More importantly, how many bee stings from Big Ears, Small Mouse would it take to kill Forest Whitaker? Recall that the true-to-life “suicide” bee sting inflicts 15 Scratch points, which resolves to three normal damage points. And Ghost Dog has 70 Health Points, thanks to his “Damn Healthy!” Attribute.

Thus, we learn that it would require a mere 24 bee stings to defeat Ghost Dog. What about the rest of the cast? Well, nearly every named character in the film has 40 Health Points. Due to the quirks of the Tri-Stat system and/or authorial laziness in statting out the cast of Ghost Dog, everyone from a middle-aged gangster to a mob heiress in her early 20s to a ten year old child is equally as resilient.
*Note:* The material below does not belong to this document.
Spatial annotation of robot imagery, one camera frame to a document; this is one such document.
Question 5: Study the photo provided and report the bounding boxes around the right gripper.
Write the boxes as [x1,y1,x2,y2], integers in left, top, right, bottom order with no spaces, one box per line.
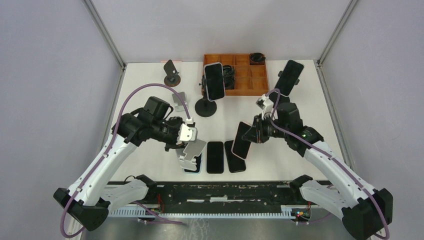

It would take a mere fourteen stings to bring down each of these characters. That might seem like a strangely low number, considering that 1,000 to 1,500 is the usual range given for lethality. But the Ghost Dog book, with all of its rich detail on the film’s setting, has the answer to this conundrum.

And here I thought all that background information was useless. What a fool I was. I must now commit seppuku, as I have dishonored myself. No, Sailor Moon. Don’t try to stop me. This is the Way of the Samurai. But if I can’t get that last slash done, I will need you to take my head off with your Moon Tiara Magic.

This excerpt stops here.